◆ **Your goal**
Search the material and gather each line with "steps" in it.

◆ **Given material**
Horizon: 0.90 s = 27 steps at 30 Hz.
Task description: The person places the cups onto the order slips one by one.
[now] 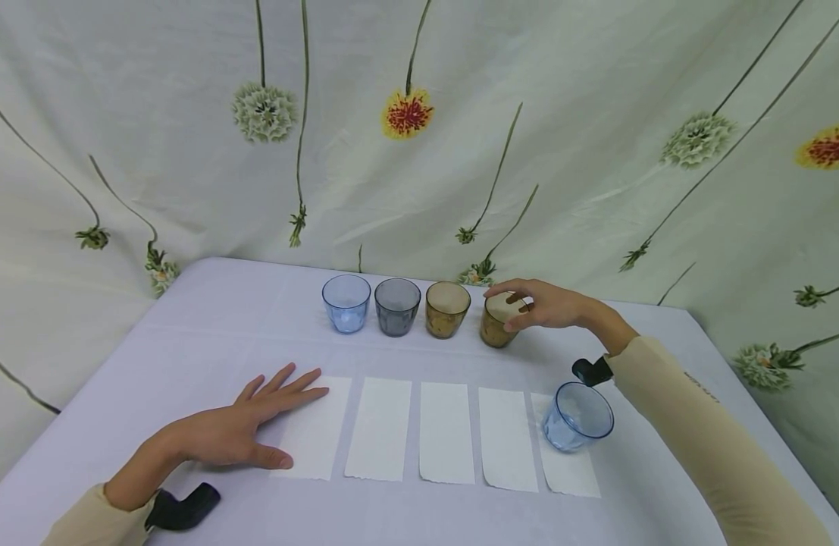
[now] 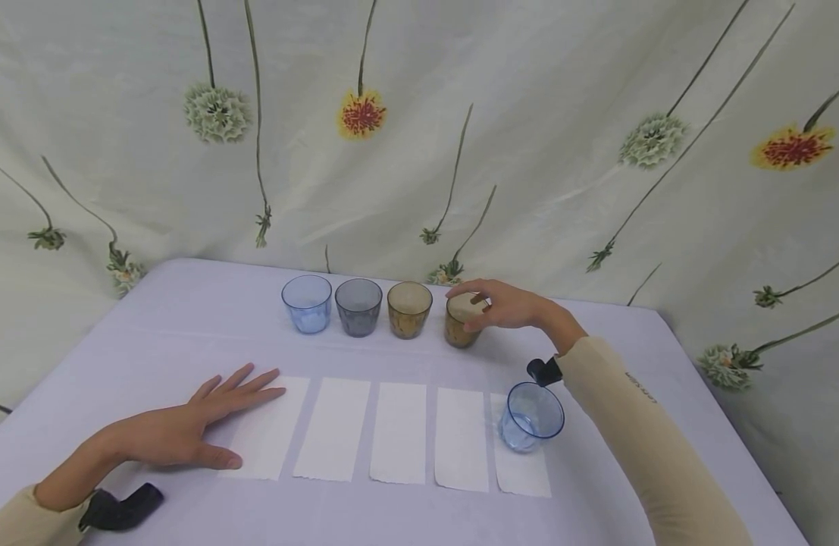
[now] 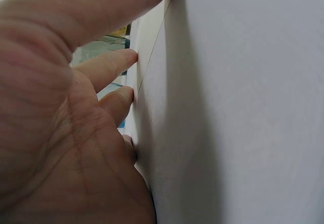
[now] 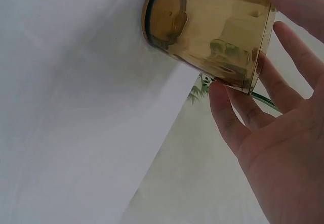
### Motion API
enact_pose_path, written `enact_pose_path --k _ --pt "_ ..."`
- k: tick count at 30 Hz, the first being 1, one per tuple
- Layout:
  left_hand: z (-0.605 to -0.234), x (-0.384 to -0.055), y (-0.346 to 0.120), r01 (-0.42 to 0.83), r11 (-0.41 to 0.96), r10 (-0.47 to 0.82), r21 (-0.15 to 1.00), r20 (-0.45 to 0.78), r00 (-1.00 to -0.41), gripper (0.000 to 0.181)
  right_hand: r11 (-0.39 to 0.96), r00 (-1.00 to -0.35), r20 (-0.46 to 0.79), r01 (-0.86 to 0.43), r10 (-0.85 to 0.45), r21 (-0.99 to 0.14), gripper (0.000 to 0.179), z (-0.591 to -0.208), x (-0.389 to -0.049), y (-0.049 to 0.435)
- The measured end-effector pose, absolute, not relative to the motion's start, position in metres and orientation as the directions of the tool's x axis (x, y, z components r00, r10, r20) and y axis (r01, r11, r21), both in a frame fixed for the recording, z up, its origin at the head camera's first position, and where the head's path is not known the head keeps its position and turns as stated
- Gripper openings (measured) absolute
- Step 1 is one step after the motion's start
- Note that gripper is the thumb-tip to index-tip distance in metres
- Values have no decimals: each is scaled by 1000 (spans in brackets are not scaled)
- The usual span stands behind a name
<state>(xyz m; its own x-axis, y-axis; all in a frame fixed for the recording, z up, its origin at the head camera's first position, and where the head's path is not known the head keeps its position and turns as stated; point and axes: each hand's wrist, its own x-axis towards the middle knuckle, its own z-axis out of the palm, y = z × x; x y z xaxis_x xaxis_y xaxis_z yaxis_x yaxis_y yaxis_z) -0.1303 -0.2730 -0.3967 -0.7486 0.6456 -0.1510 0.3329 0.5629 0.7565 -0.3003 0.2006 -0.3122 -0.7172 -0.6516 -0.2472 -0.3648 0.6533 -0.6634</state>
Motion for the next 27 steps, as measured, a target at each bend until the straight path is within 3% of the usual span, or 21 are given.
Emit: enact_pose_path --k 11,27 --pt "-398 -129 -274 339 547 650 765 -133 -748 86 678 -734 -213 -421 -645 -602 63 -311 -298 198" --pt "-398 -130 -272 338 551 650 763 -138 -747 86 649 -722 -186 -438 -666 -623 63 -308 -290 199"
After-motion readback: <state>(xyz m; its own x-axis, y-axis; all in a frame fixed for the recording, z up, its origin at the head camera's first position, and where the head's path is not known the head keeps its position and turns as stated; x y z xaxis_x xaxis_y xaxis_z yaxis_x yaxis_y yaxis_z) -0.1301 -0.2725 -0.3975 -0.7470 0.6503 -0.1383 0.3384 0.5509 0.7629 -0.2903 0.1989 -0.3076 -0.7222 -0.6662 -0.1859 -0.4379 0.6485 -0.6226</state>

◆ **Output for this exercise**
Horizon: 0.90 s = 27 steps at 30 Hz.
Motion for the next 27 steps, as measured, a target at each bend until the straight path is within 3% of the usual span, or 21 are given.

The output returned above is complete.